**Exercise prompt:**
Find the line below with "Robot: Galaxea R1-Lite" and the line with "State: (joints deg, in". Output them and the lines between, exactly, but not the pictures.

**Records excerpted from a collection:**
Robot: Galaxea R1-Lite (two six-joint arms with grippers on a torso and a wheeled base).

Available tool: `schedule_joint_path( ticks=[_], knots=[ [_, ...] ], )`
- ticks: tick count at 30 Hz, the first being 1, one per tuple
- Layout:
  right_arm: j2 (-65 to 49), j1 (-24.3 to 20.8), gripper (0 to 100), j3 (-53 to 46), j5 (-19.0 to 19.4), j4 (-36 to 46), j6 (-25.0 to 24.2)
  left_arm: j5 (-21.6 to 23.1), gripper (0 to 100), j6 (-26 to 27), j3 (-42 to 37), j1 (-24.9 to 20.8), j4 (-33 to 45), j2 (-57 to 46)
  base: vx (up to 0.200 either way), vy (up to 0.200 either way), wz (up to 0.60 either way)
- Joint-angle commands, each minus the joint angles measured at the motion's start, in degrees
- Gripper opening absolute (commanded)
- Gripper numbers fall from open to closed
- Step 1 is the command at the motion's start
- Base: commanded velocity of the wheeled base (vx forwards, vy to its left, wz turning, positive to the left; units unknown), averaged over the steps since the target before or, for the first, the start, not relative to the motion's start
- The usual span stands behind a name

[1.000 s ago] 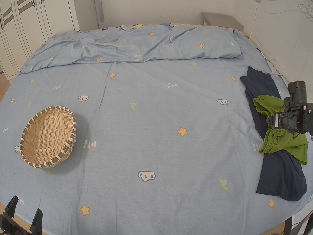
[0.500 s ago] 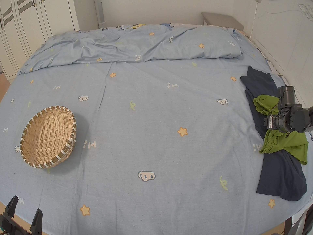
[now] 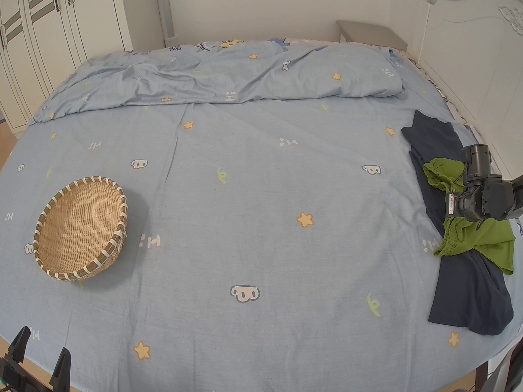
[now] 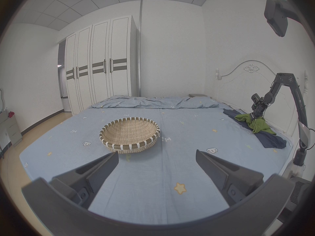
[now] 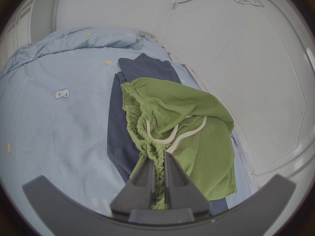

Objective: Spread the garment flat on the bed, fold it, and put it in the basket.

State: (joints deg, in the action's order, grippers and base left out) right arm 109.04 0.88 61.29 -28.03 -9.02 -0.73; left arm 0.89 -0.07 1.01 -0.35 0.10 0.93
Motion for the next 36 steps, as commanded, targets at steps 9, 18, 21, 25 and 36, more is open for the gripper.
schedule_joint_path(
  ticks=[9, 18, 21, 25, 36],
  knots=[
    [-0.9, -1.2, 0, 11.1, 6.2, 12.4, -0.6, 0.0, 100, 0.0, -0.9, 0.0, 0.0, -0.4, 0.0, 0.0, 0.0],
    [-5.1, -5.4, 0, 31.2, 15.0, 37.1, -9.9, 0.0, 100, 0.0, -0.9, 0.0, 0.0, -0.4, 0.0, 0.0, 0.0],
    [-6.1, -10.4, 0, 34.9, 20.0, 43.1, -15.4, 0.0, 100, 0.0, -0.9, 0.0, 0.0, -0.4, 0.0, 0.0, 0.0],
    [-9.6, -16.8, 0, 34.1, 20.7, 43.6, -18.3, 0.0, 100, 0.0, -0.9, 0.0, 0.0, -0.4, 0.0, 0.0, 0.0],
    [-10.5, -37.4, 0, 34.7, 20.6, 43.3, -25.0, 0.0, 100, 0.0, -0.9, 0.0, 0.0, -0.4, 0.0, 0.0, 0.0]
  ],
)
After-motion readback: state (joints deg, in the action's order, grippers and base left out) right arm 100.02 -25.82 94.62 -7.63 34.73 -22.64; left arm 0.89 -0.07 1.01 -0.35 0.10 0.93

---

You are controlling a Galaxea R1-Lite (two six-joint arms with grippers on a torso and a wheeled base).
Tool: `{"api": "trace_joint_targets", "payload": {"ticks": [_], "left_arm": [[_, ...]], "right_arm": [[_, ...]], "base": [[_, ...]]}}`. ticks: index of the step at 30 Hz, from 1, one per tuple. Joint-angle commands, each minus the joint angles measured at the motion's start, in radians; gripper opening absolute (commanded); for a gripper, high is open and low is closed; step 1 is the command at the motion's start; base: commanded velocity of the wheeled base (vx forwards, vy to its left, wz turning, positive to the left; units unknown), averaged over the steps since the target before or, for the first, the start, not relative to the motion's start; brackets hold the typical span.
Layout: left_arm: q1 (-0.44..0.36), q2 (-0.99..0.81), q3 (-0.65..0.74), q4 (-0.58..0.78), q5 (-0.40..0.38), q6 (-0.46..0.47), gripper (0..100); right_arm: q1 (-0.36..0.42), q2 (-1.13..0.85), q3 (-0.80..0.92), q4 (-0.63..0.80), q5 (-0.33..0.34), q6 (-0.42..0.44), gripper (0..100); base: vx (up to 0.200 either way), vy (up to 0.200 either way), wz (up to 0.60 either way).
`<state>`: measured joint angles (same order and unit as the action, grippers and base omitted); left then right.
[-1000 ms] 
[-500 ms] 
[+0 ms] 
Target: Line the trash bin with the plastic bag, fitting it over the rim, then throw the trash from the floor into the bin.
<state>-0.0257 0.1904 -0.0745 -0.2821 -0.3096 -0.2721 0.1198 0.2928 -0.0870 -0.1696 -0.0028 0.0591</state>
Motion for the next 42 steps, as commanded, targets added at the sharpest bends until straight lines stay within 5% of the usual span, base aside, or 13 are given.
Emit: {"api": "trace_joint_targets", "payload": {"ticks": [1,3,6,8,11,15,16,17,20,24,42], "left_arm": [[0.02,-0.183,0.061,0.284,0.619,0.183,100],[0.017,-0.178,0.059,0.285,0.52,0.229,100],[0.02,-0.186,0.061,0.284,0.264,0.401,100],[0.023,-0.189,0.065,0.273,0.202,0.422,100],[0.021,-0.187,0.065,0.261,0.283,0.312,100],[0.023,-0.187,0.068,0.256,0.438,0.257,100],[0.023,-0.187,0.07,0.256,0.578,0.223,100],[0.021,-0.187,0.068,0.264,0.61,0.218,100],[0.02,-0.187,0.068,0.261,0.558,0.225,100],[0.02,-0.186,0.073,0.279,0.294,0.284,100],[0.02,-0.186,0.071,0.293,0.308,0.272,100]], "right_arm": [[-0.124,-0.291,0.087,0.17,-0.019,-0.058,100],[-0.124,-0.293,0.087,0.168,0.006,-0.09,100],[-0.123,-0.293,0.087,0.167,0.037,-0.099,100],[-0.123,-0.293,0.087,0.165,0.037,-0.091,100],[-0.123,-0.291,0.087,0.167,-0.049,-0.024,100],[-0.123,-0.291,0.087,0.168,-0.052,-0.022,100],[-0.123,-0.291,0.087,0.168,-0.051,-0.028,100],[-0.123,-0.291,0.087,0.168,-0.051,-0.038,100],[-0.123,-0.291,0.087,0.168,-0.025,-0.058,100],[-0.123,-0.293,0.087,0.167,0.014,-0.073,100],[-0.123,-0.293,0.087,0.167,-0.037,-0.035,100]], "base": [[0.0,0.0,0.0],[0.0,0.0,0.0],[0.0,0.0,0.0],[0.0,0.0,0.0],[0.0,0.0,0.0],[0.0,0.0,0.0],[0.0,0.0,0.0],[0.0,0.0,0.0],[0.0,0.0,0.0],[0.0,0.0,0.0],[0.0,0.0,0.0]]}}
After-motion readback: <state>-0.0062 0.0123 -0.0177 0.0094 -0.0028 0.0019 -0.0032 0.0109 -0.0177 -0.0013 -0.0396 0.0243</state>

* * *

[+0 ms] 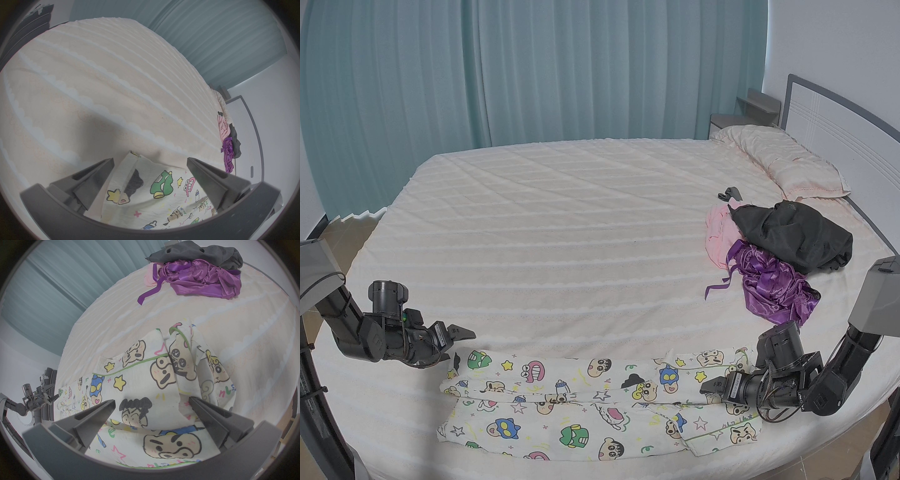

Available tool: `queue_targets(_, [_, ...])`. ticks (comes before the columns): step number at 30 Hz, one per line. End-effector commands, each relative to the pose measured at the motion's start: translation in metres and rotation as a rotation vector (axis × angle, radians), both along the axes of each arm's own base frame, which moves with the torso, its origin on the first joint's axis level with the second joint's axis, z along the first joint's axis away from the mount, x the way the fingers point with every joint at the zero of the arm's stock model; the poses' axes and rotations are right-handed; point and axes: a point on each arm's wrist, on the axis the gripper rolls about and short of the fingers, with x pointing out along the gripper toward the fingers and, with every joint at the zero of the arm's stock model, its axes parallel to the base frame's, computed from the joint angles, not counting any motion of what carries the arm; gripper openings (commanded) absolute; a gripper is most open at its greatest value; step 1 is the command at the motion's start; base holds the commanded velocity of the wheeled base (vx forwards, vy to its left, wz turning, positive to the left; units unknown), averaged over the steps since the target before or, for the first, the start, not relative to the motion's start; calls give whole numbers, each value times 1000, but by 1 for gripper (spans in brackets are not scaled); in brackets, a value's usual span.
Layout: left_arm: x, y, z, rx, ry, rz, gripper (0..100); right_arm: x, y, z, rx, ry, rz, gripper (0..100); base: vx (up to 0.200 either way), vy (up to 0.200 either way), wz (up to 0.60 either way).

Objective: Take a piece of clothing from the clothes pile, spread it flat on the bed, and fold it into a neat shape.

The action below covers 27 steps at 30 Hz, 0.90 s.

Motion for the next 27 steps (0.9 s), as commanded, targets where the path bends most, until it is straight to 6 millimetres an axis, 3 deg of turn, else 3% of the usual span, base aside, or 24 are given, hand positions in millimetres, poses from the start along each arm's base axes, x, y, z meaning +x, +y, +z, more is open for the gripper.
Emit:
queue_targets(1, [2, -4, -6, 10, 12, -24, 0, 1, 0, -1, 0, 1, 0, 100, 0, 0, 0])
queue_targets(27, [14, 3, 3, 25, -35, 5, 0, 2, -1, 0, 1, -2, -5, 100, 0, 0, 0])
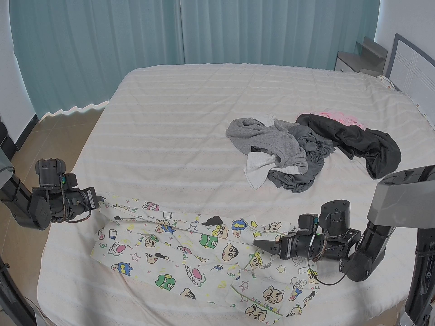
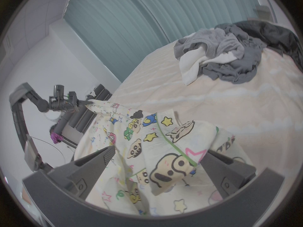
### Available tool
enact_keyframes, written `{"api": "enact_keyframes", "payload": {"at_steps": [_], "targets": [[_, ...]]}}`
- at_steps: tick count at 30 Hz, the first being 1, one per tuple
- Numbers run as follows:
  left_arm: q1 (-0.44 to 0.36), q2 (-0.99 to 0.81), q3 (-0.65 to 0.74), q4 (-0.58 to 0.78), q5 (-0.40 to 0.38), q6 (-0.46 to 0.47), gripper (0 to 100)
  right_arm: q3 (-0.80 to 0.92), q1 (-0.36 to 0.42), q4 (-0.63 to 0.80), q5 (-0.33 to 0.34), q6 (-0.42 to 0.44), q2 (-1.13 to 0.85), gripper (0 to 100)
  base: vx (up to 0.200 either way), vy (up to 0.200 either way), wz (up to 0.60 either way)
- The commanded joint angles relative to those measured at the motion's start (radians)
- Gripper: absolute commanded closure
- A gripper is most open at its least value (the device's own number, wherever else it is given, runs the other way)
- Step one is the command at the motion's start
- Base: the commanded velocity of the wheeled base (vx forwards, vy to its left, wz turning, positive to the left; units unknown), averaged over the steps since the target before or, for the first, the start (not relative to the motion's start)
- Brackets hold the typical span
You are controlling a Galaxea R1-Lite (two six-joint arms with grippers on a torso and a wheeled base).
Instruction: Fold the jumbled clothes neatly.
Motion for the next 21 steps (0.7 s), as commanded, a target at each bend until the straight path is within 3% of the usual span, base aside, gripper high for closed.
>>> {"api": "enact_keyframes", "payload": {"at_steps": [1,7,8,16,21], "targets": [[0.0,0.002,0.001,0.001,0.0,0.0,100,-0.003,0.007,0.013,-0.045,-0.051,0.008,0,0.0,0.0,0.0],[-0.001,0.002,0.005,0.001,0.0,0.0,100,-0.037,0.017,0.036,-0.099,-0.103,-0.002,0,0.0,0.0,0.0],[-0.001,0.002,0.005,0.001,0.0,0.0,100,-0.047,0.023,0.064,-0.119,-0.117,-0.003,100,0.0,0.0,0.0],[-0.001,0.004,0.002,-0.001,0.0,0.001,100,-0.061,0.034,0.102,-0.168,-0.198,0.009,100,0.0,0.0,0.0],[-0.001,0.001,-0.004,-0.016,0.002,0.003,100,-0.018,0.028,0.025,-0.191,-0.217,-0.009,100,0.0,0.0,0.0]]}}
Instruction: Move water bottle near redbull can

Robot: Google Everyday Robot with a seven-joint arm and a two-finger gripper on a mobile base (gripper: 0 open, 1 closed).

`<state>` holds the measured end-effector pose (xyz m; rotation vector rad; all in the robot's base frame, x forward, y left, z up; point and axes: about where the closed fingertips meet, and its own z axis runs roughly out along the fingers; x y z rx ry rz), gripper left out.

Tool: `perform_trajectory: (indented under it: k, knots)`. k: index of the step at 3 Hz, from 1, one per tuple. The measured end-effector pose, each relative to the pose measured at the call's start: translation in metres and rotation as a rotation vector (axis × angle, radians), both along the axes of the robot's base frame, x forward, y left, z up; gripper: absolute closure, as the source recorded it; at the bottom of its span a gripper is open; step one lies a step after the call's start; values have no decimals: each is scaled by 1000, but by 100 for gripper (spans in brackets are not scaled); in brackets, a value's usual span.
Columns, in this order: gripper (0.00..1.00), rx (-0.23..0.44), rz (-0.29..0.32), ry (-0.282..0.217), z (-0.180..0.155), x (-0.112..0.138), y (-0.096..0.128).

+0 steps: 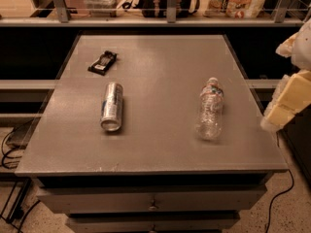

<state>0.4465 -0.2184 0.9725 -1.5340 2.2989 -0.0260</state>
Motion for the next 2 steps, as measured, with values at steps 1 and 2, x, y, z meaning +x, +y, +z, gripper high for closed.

**Result of this exercise:**
Robot: Galaxea R1-Lite (two six-joint arms with grippers on a torso and a wheeled base).

Available tool: `schedule_joint_path( ticks=[_], knots=[ [_, ...] ], )`
- ticks: tick count at 30 Hz, the first being 1, one per tuple
- Layout:
  right_arm: j2 (-65 to 49), j1 (-24.3 to 20.8), gripper (0 to 100), j3 (-53 to 46), j5 (-19.0 to 19.4), j4 (-36 to 46), j6 (-25.0 to 24.2)
  left_arm: j5 (-21.6 to 23.1), gripper (0 to 100), j6 (-26 to 27), j3 (-42 to 37), j1 (-24.9 to 20.8), j4 (-33 to 45), j2 (-57 to 46)
  base: vx (up to 0.200 either way), vy (up to 0.200 either way), wz (up to 0.60 either way)
- Joint-angle commands, each minus the joint angles measured at the motion's start, in degrees
- Gripper opening absolute (commanded)
- Gripper numbers fall from open to closed
- Step 1 is the command at the motion's start
- Base: commanded velocity of the wheeled base (vx forwards, vy to its left, wz turning, positive to the left; units unknown), averaged over the steps since the target before or, for the first, the start, not relative to the motion's start
- The usual span stands behind a name

[1.000 s ago] 
[0.500 s ago] 
[now] 
[now] 
[now] 

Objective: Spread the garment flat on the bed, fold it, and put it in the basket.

State: (joints deg, in the action's order, grippers and base left out) right arm 109.04 0.88 61.29 -28.03 -9.02 -0.73; left arm 0.89 -0.07 1.01 -0.35 0.10 0.93

The answer has been given in its entirety.